§ **Material provided**
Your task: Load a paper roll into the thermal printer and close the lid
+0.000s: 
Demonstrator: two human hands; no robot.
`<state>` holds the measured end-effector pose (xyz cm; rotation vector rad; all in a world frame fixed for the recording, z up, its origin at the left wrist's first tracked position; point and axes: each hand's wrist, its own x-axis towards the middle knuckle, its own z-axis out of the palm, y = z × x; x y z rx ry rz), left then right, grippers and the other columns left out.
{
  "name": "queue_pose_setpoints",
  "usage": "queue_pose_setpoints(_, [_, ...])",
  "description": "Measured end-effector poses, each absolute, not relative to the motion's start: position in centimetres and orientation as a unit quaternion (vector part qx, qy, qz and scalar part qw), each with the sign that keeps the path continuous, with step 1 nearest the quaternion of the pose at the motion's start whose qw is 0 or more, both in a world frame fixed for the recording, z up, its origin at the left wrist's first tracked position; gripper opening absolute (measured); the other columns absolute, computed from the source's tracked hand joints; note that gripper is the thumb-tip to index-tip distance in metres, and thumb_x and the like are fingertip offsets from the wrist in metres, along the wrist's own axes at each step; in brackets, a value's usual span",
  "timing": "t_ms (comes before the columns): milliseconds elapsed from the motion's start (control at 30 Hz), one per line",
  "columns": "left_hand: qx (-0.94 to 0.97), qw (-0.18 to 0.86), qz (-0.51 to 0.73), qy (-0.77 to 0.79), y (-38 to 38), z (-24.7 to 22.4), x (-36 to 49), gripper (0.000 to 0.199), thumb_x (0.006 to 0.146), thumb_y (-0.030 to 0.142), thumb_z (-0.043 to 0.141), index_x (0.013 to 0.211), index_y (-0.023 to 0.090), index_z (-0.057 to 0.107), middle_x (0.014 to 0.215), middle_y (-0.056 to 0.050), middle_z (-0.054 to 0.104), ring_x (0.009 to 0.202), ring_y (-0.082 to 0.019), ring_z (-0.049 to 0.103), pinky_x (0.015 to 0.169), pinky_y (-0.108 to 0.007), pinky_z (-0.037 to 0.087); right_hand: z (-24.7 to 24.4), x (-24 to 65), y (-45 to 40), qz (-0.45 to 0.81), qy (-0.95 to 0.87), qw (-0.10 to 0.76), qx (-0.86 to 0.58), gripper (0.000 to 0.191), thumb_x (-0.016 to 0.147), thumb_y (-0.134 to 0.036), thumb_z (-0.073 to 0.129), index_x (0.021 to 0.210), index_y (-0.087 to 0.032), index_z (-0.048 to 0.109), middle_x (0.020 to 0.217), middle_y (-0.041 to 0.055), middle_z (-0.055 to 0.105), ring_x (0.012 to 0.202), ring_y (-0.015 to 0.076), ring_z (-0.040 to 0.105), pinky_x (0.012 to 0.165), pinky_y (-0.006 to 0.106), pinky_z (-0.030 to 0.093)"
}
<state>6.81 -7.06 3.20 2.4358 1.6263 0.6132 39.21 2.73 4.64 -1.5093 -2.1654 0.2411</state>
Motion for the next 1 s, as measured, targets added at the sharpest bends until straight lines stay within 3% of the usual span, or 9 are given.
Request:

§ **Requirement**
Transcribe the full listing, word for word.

§ **Result below**
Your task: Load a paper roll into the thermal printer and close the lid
+0.000s: 
Demonstrator: two human hands; no robot.
`<state>` holds the measured end-effector pose (xyz cm; rotation vector rad; all in a world frame fixed for the recording, z up, its origin at the left wrist's first tracked position; point and axes: each hand's wrist, its own x-axis towards the middle knuckle, its own z-axis out of the palm, y = z × x; x y z rx ry rz), left then right, grippers and the other columns left out.
{
  "name": "queue_pose_setpoints",
  "usage": "queue_pose_setpoints(_, [_, ...])",
  "description": "Measured end-effector poses, each absolute, not relative to the motion's start: position in centimetres and orientation as a unit quaternion (vector part qx, qy, qz and scalar part qw), each with the sign that keeps the path continuous, with step 1 nearest the quaternion of the pose at the motion's start whose qw is 0 or more, both in a world frame fixed for the recording, z up, its origin at the left wrist's first tracked position; gripper opening absolute (measured); the other columns absolute, computed from the source's tracked hand joints; note that gripper is the thumb-tip to index-tip distance in metres, and thumb_x and the like are fingertip offsets from the wrist in metres, along the wrist's own axes at each step; in brackets, a value's usual span",
  "timing": "t_ms (comes before the columns): milliseconds elapsed from the motion's start (control at 30 Hz), one per line",
  "columns": "left_hand: qx (-0.94 to 0.97), qw (-0.18 to 0.86), qz (-0.51 to 0.73), qy (-0.77 to 0.79), y (-38 to 38), z (-24.7 to 22.4), x (-36 to 49), gripper (0.000 to 0.199), thumb_x (0.006 to 0.146), thumb_y (-0.030 to 0.142), thumb_z (-0.043 to 0.141), index_x (0.013 to 0.211), index_y (-0.023 to 0.090), index_z (-0.057 to 0.107), middle_x (0.014 to 0.215), middle_y (-0.056 to 0.050), middle_z (-0.054 to 0.104), ring_x (0.009 to 0.202), ring_y (-0.082 to 0.019), ring_z (-0.049 to 0.103), pinky_x (0.015 to 0.169), pinky_y (-0.108 to 0.007), pinky_z (-0.037 to 0.087); right_hand: z (-24.7 to 24.4), x (-24 to 65), y (-45 to 40), qz (-0.45 to 0.81), qy (-0.95 to 0.87), qw (-0.10 to 0.76), qx (-0.86 to 0.58), gripper (0.000 to 0.191), thumb_x (-0.016 to 0.147), thumb_y (-0.134 to 0.036), thumb_z (-0.073 to 0.129), index_x (0.021 to 0.210), index_y (-0.087 to 0.032), index_z (-0.048 to 0.109), middle_x (0.020 to 0.217), middle_y (-0.041 to 0.055), middle_z (-0.055 to 0.105), ring_x (0.012 to 0.202), ring_y (-0.015 to 0.076), ring_z (-0.040 to 0.105), pinky_x (0.012 to 0.165), pinky_y (-0.006 to 0.106), pinky_z (-0.030 to 0.093)"
}
<state>6.81 -7.06 3.20 2.4358 1.6263 0.6132 39.21 2.73 4.64 -1.5093 -2.1654 0.2411</state>
Motion for the next 1 s, as measured, targets added at the sharpest bends until straight lines stay within 3% of the usual span, or 9 are given.
Request:

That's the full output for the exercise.